• Activity
Every line in the data below from the one containing "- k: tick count" down to the one containing "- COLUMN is", both included, must be retyped exactly; no other line is to appear.
____________________
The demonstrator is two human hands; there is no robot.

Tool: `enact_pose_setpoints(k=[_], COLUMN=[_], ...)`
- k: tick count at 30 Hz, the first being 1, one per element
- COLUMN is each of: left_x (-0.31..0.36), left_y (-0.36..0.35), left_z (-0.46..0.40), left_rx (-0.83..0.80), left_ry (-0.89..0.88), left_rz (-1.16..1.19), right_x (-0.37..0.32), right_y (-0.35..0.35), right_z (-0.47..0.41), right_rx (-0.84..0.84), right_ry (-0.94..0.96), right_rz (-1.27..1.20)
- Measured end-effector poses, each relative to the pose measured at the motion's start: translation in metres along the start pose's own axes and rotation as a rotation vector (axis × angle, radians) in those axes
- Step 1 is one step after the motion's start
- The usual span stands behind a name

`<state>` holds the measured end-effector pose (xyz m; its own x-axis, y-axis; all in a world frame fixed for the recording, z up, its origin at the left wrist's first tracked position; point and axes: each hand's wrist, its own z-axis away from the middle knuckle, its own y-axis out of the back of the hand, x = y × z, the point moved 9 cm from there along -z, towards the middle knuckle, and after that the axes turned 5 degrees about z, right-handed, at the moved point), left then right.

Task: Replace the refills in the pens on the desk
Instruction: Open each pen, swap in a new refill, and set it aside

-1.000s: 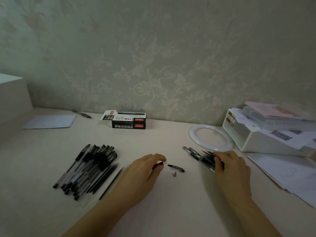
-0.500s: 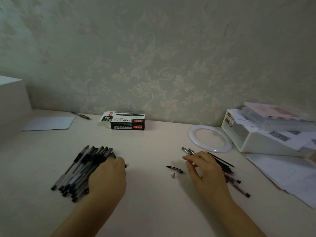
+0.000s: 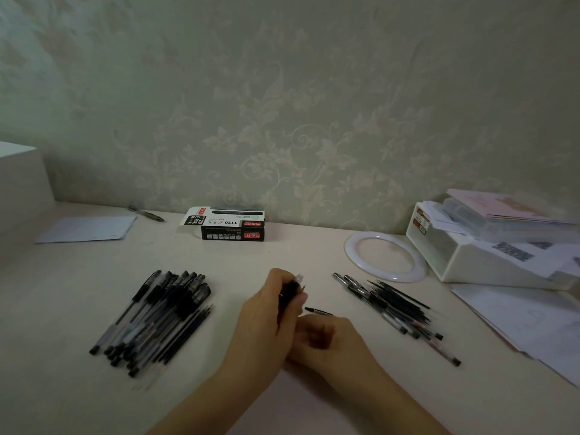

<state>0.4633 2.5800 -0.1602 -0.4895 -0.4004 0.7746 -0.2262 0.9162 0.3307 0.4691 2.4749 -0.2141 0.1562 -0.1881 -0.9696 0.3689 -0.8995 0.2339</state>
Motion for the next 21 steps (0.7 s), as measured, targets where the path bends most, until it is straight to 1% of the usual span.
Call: enact_pose_setpoints(k=[2,4,9,11,13,15,18,21], left_x=[-0.003,-0.005,-0.011,-0.019,-0.022,-0.024,-0.024,-0.022], left_y=[-0.001,-0.005,-0.009,-0.009,-0.009,-0.009,-0.013,-0.016], left_z=[0.001,0.003,0.003,0.003,0.002,0.001,0.002,0.003], left_rx=[0.015,-0.008,-0.045,-0.083,-0.127,-0.158,-0.189,-0.208], left_ry=[0.024,0.025,0.045,0.059,0.029,0.022,0.014,-0.003], left_rz=[0.058,0.075,0.052,0.038,-0.033,-0.074,-0.096,-0.09], right_x=[-0.001,0.002,0.001,0.002,0.005,0.01,0.018,0.022], right_y=[-0.004,-0.006,-0.005,0.01,0.036,0.06,0.075,0.073], right_z=[0.001,0.001,0.0,-0.003,-0.004,-0.004,-0.003,-0.005], right_rx=[-0.01,-0.008,0.014,0.125,0.306,0.441,0.515,0.501], right_ry=[-0.02,-0.049,-0.053,-0.051,-0.039,-0.028,-0.036,-0.042], right_rz=[-0.085,-0.149,-0.203,-0.264,-0.244,-0.303,-0.39,-0.426])
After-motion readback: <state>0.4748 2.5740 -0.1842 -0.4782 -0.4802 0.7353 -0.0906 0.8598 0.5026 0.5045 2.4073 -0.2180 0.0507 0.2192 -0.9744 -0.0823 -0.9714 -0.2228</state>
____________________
• Result below
- k: tick count at 30 Hz, the first being 1, one per element
- COLUMN is each of: left_x (-0.31..0.36), left_y (-0.36..0.35), left_z (-0.46..0.40), left_rx (-0.83..0.80), left_ry (-0.89..0.88), left_rz (-1.16..1.19), right_x (-0.37..0.32), right_y (-0.35..0.35), right_z (-0.47..0.41), right_rx (-0.84..0.84), right_ry (-0.94..0.96), right_rz (-1.27..1.20)

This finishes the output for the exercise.